Depuis 2011, les PC Familles offrent un complément de revenu aux familles avec enfant(s) jusqu’à 16 ans, vivant dans le canton depuis au moins trois ans et disposant de revenus modestes. En moyenne, l’aide est octroyée pendant une durée de deux ans. Elle est versée sous la forme d’une allocation mensuelle, qui varie en fonction de la composition du ménage et de l’âge des enfants, et de remboursements de frais de maladie et de frais de garde. En 2020, le montant moyen de la prestation mensuelle perçue par famille était de près de 1030 francs. Le nombre de ménages au bénéfice des PC Familles était de 5536 à fin décembre 2020.

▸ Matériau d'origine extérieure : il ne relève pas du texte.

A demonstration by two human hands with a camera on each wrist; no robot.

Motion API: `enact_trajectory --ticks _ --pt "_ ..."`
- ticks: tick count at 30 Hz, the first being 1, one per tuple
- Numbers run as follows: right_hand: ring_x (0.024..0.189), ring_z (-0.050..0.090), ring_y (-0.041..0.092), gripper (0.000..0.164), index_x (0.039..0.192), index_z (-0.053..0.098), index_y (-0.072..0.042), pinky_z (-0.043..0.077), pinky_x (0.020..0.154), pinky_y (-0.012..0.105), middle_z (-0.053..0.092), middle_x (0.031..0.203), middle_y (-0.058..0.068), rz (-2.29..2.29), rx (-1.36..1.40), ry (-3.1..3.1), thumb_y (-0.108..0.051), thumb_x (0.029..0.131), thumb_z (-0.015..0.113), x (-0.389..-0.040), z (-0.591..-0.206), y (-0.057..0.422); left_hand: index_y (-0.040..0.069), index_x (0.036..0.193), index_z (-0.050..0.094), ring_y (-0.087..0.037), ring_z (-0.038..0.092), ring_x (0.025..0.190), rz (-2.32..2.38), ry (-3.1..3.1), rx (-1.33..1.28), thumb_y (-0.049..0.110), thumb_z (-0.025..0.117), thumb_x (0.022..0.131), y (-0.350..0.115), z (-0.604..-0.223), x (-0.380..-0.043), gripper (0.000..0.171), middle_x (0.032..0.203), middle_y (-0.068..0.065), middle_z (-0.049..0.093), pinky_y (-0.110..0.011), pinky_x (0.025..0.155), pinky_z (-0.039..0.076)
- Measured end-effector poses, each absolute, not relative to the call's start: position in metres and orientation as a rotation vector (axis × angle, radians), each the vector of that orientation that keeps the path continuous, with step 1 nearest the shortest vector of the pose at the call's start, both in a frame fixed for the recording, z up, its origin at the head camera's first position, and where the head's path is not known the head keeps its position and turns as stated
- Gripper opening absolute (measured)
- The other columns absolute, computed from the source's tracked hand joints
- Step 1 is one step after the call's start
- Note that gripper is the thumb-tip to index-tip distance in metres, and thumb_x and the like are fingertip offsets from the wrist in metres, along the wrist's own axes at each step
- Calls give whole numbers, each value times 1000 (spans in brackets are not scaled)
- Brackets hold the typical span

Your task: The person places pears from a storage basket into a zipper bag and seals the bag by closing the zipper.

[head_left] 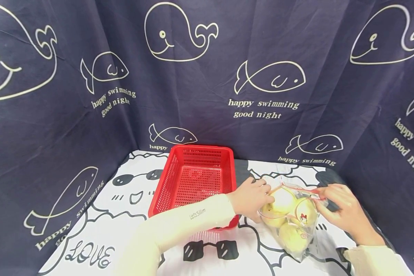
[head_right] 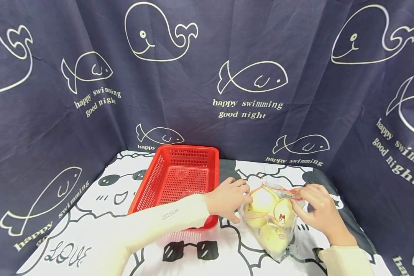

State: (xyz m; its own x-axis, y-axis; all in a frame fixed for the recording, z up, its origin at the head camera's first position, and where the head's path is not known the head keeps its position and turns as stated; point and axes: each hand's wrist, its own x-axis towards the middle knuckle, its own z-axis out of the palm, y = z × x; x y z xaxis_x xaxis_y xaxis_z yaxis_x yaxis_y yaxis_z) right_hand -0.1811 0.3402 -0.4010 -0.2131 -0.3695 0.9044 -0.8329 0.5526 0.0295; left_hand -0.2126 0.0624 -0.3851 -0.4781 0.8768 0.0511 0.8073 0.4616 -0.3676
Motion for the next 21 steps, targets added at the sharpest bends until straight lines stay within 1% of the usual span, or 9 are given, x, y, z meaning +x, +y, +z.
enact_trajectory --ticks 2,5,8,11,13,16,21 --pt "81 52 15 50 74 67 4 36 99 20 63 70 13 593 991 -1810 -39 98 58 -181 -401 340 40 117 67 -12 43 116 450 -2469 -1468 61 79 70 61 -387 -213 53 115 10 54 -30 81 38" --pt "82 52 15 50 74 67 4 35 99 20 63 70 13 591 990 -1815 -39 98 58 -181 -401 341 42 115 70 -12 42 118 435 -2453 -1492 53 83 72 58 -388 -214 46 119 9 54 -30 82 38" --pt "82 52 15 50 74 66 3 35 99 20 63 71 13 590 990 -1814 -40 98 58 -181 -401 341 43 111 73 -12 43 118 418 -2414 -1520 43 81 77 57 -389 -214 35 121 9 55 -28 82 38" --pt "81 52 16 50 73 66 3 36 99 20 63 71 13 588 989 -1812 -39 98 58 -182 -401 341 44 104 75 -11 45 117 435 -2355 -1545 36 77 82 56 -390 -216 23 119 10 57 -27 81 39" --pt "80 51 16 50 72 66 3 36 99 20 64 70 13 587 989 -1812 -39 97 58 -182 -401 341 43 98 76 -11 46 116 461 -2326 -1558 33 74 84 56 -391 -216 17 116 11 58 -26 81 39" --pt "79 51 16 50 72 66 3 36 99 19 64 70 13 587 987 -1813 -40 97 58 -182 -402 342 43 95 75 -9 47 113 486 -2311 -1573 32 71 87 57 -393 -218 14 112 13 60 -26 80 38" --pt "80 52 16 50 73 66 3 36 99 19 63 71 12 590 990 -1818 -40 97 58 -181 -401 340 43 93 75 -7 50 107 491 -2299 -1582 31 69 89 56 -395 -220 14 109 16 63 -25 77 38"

Le canton de Vaud est, avec le Tessin, Soleure et Genève, l’un des quatre cantons en Suisse à disposer d’un régime de prestations complémentaires pour familles. Le dispositif vaudois découle du programme de législature 2007-2012 du Conseil d’État et de sa stratégie de lutte contre la pauvreté, portant notamment sur des mesures visant à renforcer les dispositifs sociaux en amont de l’aide sociale.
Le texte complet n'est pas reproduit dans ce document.